Albiglutide, which will be filed early this year, has demonstrated mixed results, with studies showing it wasn’t more effective than Novo Nordisk A/S’s Victoza in controlling blood-sugar levels, while reducing nausea and vomiting side effects. Once-weekly dosing is also an important improvement over once-daily administration, Vallance said.
It’s unlikely that sales of albiglutide will reach anywhere near those of Avandia, once the world’s best-selling diabetes pill, bringing Glaxo $3 billion in annual revenue. The drug was withdrawn from the market in Europe in 2010 and sales were limited in the U.S. because of an increased risk of heart attacks. Peak sales of albiglutide may reach $800 million, Deutsche Bank AG analysts said in a report last month.
Glaxo also plans to release results from 14 late-stage clinical trials over the next two years.
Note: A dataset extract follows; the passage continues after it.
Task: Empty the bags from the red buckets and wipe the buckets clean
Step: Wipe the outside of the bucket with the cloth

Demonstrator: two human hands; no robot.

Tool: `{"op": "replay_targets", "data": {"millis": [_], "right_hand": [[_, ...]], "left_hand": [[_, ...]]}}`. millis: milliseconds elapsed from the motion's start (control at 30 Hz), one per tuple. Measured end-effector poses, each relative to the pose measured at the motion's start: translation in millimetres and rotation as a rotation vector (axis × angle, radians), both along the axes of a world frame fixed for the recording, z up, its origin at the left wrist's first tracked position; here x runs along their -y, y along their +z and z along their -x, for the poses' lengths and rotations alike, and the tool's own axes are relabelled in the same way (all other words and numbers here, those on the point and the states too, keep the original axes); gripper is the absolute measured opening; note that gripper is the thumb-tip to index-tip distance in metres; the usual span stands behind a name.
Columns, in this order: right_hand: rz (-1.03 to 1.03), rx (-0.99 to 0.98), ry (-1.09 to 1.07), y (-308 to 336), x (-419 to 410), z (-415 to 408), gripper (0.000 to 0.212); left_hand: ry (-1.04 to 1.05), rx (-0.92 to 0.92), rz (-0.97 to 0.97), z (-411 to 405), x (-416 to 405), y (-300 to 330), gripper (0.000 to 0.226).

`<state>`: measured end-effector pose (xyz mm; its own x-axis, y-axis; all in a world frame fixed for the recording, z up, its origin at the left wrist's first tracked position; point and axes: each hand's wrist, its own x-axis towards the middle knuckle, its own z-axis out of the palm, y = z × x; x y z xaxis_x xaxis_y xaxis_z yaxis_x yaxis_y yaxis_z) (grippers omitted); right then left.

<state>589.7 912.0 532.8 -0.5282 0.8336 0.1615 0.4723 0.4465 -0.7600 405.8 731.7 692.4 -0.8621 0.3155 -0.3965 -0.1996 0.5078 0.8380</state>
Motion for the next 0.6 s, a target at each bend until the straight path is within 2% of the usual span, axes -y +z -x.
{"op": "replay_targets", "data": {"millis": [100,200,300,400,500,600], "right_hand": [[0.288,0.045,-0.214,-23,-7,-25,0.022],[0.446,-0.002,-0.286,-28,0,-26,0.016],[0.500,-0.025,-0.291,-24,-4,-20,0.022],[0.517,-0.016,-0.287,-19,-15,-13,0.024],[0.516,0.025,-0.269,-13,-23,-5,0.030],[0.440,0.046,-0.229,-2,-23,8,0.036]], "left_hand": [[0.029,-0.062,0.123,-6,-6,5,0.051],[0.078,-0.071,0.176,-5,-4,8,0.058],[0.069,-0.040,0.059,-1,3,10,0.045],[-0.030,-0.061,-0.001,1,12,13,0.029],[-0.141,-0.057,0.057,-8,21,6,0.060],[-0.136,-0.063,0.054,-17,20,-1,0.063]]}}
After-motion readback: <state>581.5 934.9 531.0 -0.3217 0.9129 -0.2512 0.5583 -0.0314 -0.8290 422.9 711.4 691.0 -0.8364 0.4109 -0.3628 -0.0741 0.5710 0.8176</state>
For 2013, analysts have highlighted darapladib for heart disease and MAGE-A3, a cancer vaccine.
Still, as drugmakers have learned in recent years, winning regulatory approval isn’t a sure thing.
“You’ve still got this legacy over the last 10 years where pipelines haven’t really delivered,” said Dan Mahony, who manages a health-care fund at Polar Capital LLP in London and owns Glaxo shares. “There’s a general amount of skepticism as to whether any of these companies are going to come up with any products.”
Given its optimism about new drugs, Glaxo isn’t focused on spending billions of dollars to buy experimental medicines in late stages of testing, and is instead looking mostly at deals for early-stage compounds and technologies, Vallance said.
“We have a full late-stage pipeline and I am not sure we are desperate to bring in things,” he said.
Should Glaxo’s pipeline fail to deliver as promised, the company may find itself looking for bigger acquisitions to plug a gap in sales. Glaxo Chief Executive Officer Andrew Witty said in October the company’s interest in doing acquisitions is lower than in recent years.
“This is an important reason why we haven’t been investors,” said Jose Aymami, a fund manager at Merchbanc in Barcelona. “We don’t know how they would manage this situation.”